BEGIN

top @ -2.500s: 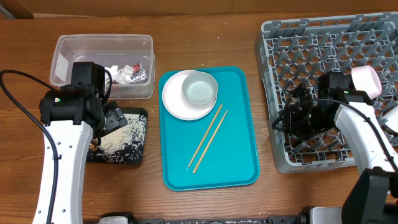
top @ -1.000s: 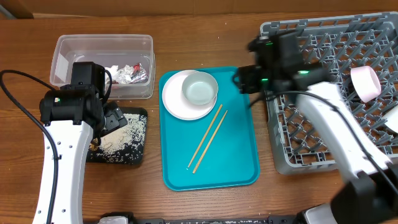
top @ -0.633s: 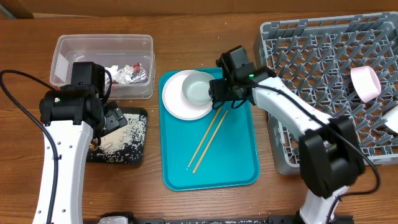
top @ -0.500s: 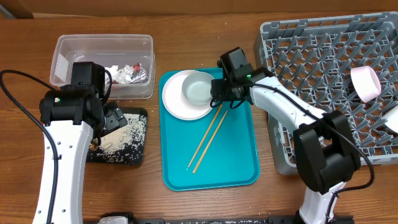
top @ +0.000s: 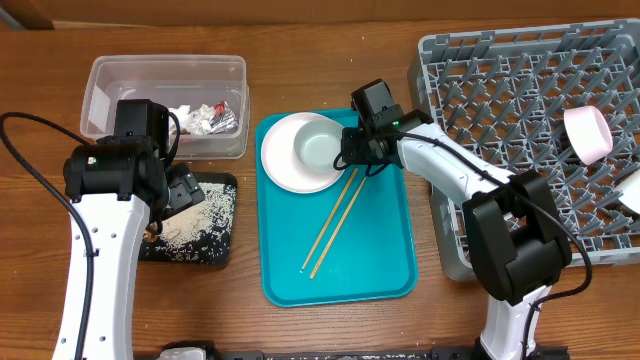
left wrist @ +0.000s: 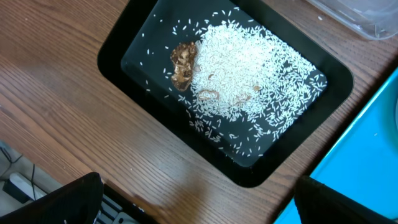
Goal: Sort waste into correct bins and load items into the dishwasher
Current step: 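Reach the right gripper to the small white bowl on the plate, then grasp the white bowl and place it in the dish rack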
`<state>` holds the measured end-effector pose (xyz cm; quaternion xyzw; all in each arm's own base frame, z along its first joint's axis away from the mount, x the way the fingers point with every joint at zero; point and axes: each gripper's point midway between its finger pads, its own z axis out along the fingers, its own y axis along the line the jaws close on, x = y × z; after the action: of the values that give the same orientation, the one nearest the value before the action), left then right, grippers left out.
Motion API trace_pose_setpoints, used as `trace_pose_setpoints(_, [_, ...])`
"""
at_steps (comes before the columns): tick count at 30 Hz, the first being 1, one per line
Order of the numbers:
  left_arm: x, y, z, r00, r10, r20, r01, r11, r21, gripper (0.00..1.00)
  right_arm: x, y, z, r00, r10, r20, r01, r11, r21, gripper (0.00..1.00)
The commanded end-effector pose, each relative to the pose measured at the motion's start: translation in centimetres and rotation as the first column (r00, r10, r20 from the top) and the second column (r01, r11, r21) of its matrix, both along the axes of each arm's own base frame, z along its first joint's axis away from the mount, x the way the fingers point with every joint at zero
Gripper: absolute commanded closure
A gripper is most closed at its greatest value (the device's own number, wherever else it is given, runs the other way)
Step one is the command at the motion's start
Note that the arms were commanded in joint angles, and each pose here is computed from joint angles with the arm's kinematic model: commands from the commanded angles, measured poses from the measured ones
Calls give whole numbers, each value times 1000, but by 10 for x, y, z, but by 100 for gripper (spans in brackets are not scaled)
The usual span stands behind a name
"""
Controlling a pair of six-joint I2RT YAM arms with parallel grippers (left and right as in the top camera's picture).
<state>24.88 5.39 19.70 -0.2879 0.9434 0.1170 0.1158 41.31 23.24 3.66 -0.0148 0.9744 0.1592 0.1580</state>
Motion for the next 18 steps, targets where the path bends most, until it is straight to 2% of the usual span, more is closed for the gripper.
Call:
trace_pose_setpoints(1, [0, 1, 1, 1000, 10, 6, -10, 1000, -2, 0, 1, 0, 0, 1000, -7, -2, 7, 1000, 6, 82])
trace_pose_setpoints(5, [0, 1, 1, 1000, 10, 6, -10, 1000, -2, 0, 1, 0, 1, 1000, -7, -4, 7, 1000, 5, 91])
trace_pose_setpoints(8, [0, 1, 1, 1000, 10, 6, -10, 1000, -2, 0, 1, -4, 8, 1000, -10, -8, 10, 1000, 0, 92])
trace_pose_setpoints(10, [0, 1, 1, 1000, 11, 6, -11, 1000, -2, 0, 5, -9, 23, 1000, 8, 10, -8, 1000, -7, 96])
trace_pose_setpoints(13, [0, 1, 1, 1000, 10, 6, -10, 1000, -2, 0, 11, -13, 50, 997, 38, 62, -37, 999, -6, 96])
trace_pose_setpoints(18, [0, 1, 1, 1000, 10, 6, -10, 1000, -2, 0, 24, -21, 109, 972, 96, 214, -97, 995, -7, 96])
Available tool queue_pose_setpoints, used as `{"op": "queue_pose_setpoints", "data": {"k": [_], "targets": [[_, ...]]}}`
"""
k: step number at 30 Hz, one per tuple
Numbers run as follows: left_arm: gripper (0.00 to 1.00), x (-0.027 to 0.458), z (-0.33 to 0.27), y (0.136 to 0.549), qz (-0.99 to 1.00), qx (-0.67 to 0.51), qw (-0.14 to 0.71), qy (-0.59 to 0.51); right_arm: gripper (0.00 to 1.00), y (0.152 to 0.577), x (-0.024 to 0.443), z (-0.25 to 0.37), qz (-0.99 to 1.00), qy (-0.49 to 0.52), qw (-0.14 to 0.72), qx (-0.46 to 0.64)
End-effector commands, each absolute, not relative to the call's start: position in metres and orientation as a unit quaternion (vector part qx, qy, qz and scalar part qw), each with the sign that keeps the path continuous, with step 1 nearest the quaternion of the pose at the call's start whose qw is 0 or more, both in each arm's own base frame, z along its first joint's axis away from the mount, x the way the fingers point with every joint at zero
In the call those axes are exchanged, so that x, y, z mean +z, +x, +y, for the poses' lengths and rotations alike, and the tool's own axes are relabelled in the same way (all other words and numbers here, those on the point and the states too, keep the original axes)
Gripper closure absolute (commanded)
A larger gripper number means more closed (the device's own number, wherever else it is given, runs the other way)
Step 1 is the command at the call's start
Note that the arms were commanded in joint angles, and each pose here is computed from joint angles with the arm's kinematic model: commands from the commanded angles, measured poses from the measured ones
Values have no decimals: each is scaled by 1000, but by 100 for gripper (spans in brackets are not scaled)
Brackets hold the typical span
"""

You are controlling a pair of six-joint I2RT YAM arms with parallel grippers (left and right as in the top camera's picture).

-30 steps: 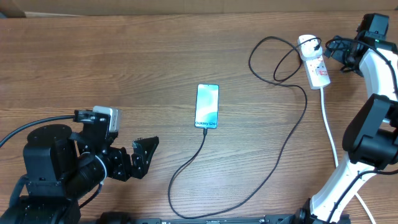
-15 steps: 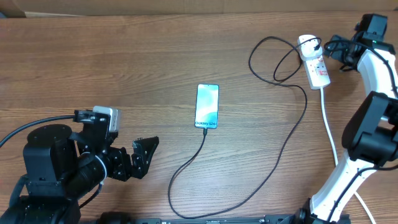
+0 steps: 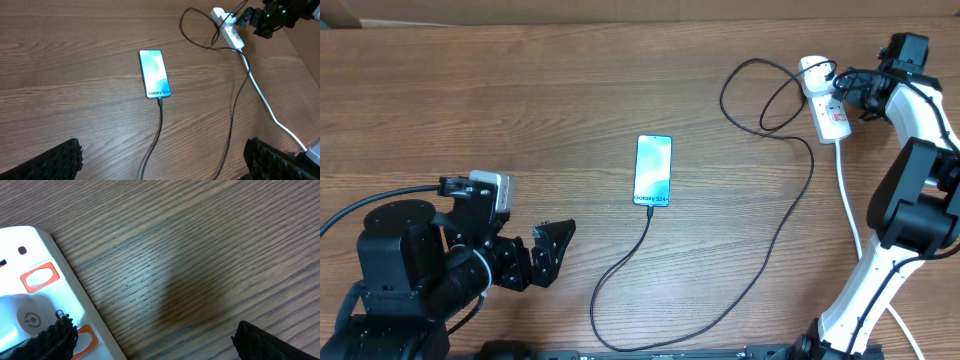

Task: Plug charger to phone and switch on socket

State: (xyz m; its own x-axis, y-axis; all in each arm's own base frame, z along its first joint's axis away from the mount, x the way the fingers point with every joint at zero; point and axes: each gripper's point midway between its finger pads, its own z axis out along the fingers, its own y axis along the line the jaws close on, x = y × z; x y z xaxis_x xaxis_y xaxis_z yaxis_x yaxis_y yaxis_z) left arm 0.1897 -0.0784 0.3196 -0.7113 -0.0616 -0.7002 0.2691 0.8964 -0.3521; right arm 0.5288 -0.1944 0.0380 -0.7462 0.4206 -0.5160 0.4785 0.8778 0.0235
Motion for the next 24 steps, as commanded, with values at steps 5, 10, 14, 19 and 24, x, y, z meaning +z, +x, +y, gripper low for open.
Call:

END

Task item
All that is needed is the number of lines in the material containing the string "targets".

Task output
2